A JavaScript-based cryptocurrency miner earned the top spot in a list of the “most wanted” malware for December 2017.

For its final Global Threat Index of 2017, Check Point observed Coinhive supplant Roughted, a large-scale malvertising campaign, as the most prevalent form of malware. This Monero-miner made waves back in October 2017 when it registered second place on Check Point’s list for that month. Apparently, websites have increased their deployment of the sneaky bit of JavaScript code since then.

Check Point’s researchers provide two reasons for this upsurge in crypto-miners like Coinhive:

Ad-blocking software, stemming from users losing patience with excessive pop-up and banner advertisements, has been slashing many websites’ advertising revenue. Those websites are turning to crypto-miners as a new source of revenue – often without the knowledge or permission of the visitors to the website. Similarly, threat actors are turning to crypto-mining malware as a new way to make money – illegitimately gaining access to the users’ CPU power to mine for their own crypto currency – making it even likelier that we’ll see this trend gain steam over the coming months.

That would also explain why another crypto-miner called CryptoLoot came in at third place just behind the RIG exploit kit.

Check Point’s top 10 “most wanted” malware for December 2017.

Crypto-miners had a great year in 2017. These tools affected more than half (55 percent) of organizations globally, claiming 1.65 million users as a victims in the first eight months of the year alone.

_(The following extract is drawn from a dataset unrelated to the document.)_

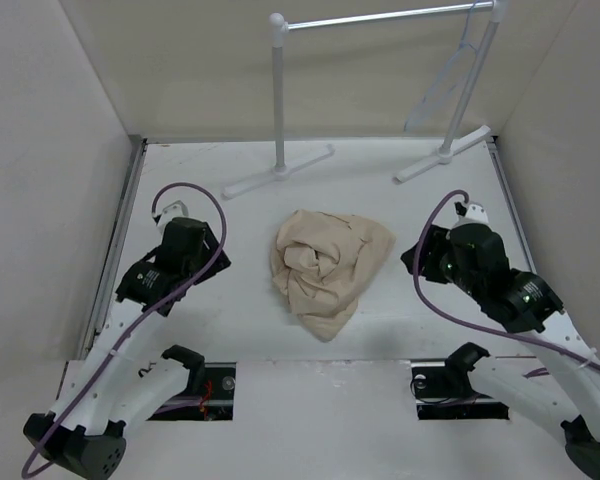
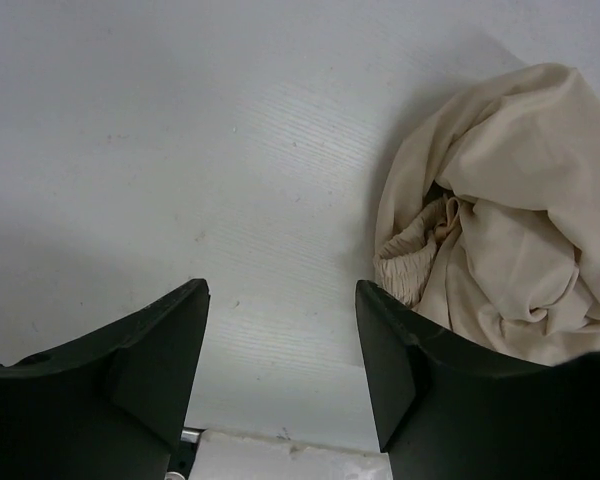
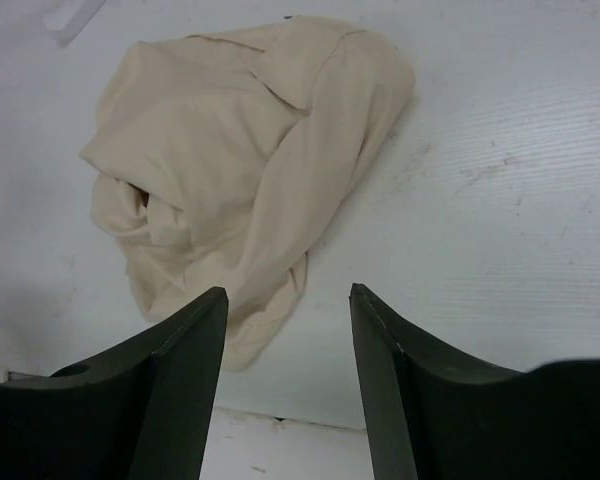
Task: Place the trousers on the hanger
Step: Flatten out the trousers at the center of the board.
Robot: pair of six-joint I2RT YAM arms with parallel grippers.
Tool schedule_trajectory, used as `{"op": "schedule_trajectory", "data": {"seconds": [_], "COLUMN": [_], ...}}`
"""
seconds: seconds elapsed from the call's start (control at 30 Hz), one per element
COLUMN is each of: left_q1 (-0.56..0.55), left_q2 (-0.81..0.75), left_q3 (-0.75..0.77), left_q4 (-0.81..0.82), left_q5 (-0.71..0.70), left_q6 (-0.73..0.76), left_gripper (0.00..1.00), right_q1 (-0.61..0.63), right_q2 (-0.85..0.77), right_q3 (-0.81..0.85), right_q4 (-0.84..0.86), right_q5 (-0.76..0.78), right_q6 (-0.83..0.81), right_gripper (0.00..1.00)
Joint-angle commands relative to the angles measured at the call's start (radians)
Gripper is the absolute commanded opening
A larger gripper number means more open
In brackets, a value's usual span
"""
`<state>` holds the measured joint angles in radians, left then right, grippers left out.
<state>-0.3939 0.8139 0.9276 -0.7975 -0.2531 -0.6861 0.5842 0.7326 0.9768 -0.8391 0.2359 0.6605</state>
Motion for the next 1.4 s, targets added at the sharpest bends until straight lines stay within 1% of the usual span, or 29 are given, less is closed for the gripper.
{"op": "schedule_trajectory", "data": {"seconds": [0.0, 0.1, 0.13, 0.17, 0.2, 0.23, 0.27, 0.3, 0.33, 0.37, 0.43, 0.47, 0.53, 0.6, 0.67, 0.73, 0.8, 0.87, 0.93, 1.03, 1.23, 1.37], "left_q1": [0.025, 0.06, 0.074, 0.094, 0.114, 0.135, 0.16, 0.184, 0.212, 0.241, 0.293, 0.313, 0.359, 0.376, 0.375, 0.376, 0.381, 0.373, 0.369, 0.369, 0.366, 0.372], "left_q2": [-0.03, -0.084, -0.094, -0.105, -0.111, -0.116, -0.12, -0.127, -0.133, -0.139, -0.165, -0.176, -0.199, -0.208, -0.213, -0.214, -0.22, -0.225, -0.225, -0.222, -0.217, -0.222], "left_q3": [-0.009, -0.047, -0.058, -0.071, -0.085, -0.099, -0.116, -0.136, -0.156, -0.176, -0.22, -0.237, -0.275, -0.295, -0.302, -0.308, -0.322, -0.341, -0.352, -0.366, -0.384, -0.397], "left_q4": [-0.02, -0.014, -0.014, -0.014, -0.014, -0.017, -0.019, -0.02, -0.023, -0.026, -0.026, -0.023, -0.014, -0.005, -0.002, 0.001, 0.006, 0.02, 0.027, 0.032, 0.047, 0.049], "left_q5": [0.034, 0.047, 0.054, 0.066, 0.08, 0.093, 0.112, 0.127, 0.143, 0.158, 0.198, 0.216, 0.27, 0.301, 0.302, 0.308, 0.321, 0.333, 0.337, 0.337, 0.342, 0.342], "left_q6": [0.0, 0.0, 0.0, 0.0, 0.0, 0.0, -0.003, -0.007, -0.015, -0.023, -0.038, -0.041, -0.056, -0.069, -0.087, -0.101, -0.122, -0.145, -0.158, -0.174, -0.194, -0.204], "left_gripper": [0.59, 0.59, 0.58, 0.55, 0.5, 0.41, 0.31, 0.22, 0.17, 0.16, 0.16, 0.18, 0.28, 0.35, 0.41, 0.44, 0.46, 0.46, 0.46, 0.46, 0.46, 0.46], "right_q1": [0.054, 0.142, 0.175, 0.217, 0.249, 0.292, 0.336, 0.382, 0.424, 0.459, 0.512, 0.525, 0.559, 0.572, 0.573, 0.573, 0.573, 0.567, 0.555, 0.544, 0.546, 0.552], "right_q2": [0.02, 0.077, 0.105, 0.138, 0.166, 0.203, 0.244, 0.29, 0.338, 0.387, 0.503, 0.546, 0.66, 0.759, 0.848, 0.93, 0.997, 1.048, 1.079, 1.128, 1.192, 1.232], "right_q3": [0.042, 0.082, 0.095, 0.111, 0.121, 0.137, 0.154, 0.174, 0.193, 0.212, 0.249, 0.266, 0.319, 0.362, 0.401, 0.442, 0.473, 0.487, 0.491, 0.511, 0.565, 0.592], "right_q4": [0.05, 0.074, 0.075, 0.078, 0.081, 0.09, 0.106, 0.126, 0.15, 0.176, 0.233, 0.251, 0.279, 0.302, 0.311, 0.301, 0.298, 0.296, 0.308, 0.311, 0.304, 0.301], "right_q5": [-0.049, -0.081, -0.086, -0.083, -0.076, -0.067, -0.058, -0.049, -0.043, -0.04, -0.046, -0.05, -0.072, -0.078, -0.086, -0.083, -0.073, -0.031, 0.02, 0.046, 0.184, 0.198], "right_q6": [-0.016, -0.012, -0.01, -0.006, -0.001, 0.004, 0.004, 0.004, 0.004, 0.002, -0.004, -0.005, -0.021, -0.05, -0.073, -0.096, -0.128, -0.137, -0.144, -0.168, -0.229, -0.246], "right_gripper": [0.54, 0.27, 0.19, 0.13, 0.1, 0.06, 0.03, 0.03, 0.03, 0.04, 0.13, 0.16, 0.27, 0.37, 0.44, 0.5, 0.53, 0.54, 0.56, 0.58, 0.58, 0.58]}}
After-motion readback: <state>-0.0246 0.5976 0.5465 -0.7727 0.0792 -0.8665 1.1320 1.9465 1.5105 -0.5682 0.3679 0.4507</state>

Those hapless individuals subsequently saw as much as 65 percent of their CPU power consumed when they visited media streaming, file-sharing, and similar types of websites that decided to deploy crypto-mining scripts without users’ permission or knowledge.

An ad-blocker won’t do much to protect users against crypto-miners. Given the fact that Coinhive and others are based on JavaScript, however, users could install a browser extension like NoScript that blocks JavaScript by default. They can then enable only the code snippets of each site they want while preserving their CPU power.